= Activity =
Write out exactly the lines from the one containing "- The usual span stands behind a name" through the last line of the records below, including both.

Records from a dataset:
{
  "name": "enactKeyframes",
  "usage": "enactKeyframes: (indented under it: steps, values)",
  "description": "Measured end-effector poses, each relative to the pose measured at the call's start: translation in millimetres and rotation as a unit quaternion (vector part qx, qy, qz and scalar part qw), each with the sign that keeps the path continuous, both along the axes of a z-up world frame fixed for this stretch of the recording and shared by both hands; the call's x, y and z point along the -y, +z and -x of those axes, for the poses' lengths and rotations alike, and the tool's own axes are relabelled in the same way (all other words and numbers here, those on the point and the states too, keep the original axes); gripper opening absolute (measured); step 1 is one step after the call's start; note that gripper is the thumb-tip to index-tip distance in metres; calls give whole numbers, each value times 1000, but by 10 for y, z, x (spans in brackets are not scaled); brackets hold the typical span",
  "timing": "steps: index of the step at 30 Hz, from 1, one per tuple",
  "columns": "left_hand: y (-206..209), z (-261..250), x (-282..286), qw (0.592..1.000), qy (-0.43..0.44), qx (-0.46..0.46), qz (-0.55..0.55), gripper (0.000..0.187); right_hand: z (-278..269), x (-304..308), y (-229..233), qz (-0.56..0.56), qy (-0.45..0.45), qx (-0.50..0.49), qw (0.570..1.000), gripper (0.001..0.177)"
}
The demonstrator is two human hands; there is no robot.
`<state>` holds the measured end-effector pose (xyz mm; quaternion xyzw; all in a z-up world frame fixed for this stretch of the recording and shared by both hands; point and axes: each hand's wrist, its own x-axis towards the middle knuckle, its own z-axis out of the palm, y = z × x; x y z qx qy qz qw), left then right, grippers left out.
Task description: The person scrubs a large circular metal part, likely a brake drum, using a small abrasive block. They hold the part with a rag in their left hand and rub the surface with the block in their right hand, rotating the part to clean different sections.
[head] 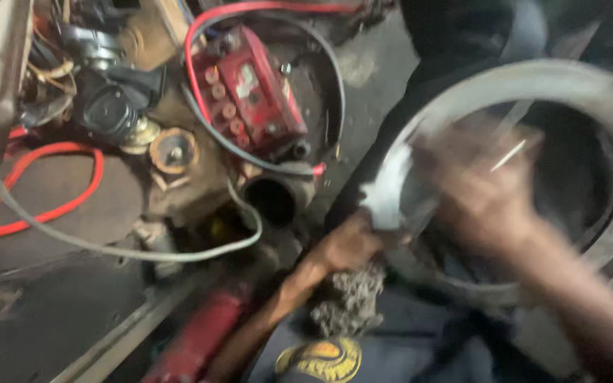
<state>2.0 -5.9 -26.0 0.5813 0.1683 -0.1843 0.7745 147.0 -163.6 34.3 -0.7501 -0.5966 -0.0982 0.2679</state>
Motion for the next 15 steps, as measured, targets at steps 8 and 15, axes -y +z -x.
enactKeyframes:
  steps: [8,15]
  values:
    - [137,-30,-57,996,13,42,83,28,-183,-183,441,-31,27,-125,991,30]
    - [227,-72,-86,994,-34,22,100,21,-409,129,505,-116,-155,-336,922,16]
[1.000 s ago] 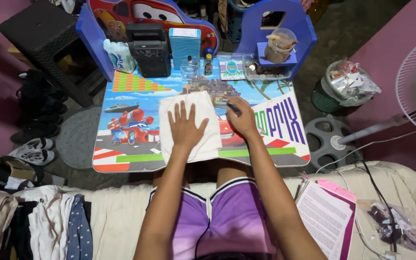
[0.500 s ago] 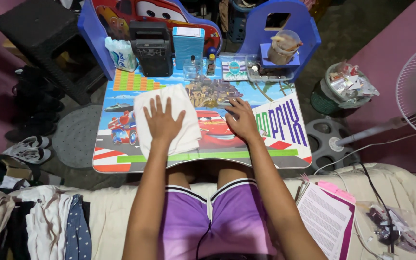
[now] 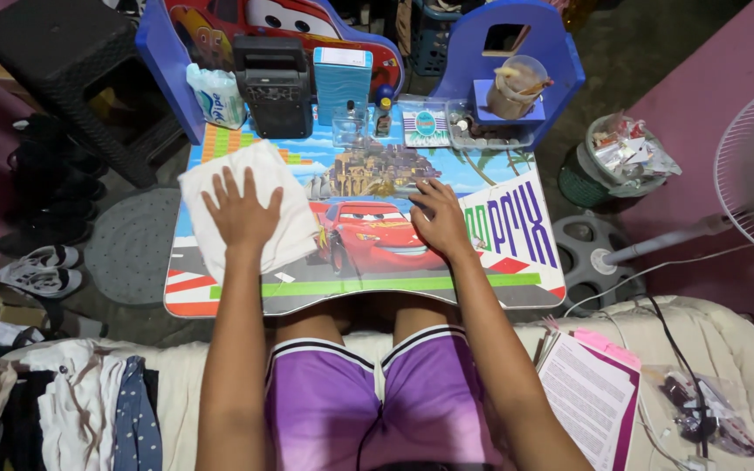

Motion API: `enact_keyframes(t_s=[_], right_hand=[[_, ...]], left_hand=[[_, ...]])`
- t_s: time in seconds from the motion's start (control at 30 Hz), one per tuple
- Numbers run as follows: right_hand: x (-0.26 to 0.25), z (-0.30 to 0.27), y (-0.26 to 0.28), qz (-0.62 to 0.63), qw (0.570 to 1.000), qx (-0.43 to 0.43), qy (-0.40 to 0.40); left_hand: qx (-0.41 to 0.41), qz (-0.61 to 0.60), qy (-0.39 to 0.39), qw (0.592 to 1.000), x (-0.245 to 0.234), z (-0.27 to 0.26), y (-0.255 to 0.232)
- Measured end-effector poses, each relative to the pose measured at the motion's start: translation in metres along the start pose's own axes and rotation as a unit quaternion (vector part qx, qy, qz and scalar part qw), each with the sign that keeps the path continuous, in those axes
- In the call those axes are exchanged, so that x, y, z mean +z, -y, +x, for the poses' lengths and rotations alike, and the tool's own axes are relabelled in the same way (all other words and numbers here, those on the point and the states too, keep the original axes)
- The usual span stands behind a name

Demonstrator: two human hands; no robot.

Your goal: Cleaning a small child-themed desk using a white cloth.

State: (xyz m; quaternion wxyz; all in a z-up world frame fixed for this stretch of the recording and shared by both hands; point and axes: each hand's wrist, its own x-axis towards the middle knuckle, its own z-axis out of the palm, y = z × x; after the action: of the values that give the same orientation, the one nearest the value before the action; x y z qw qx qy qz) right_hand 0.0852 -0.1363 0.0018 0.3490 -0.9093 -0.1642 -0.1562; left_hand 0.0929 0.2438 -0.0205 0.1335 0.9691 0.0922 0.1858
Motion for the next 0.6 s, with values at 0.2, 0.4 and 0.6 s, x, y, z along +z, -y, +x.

= Solution to the exercise =
- The usual span stands behind a name

Demonstrator: two human hands; no robot.

Your goal: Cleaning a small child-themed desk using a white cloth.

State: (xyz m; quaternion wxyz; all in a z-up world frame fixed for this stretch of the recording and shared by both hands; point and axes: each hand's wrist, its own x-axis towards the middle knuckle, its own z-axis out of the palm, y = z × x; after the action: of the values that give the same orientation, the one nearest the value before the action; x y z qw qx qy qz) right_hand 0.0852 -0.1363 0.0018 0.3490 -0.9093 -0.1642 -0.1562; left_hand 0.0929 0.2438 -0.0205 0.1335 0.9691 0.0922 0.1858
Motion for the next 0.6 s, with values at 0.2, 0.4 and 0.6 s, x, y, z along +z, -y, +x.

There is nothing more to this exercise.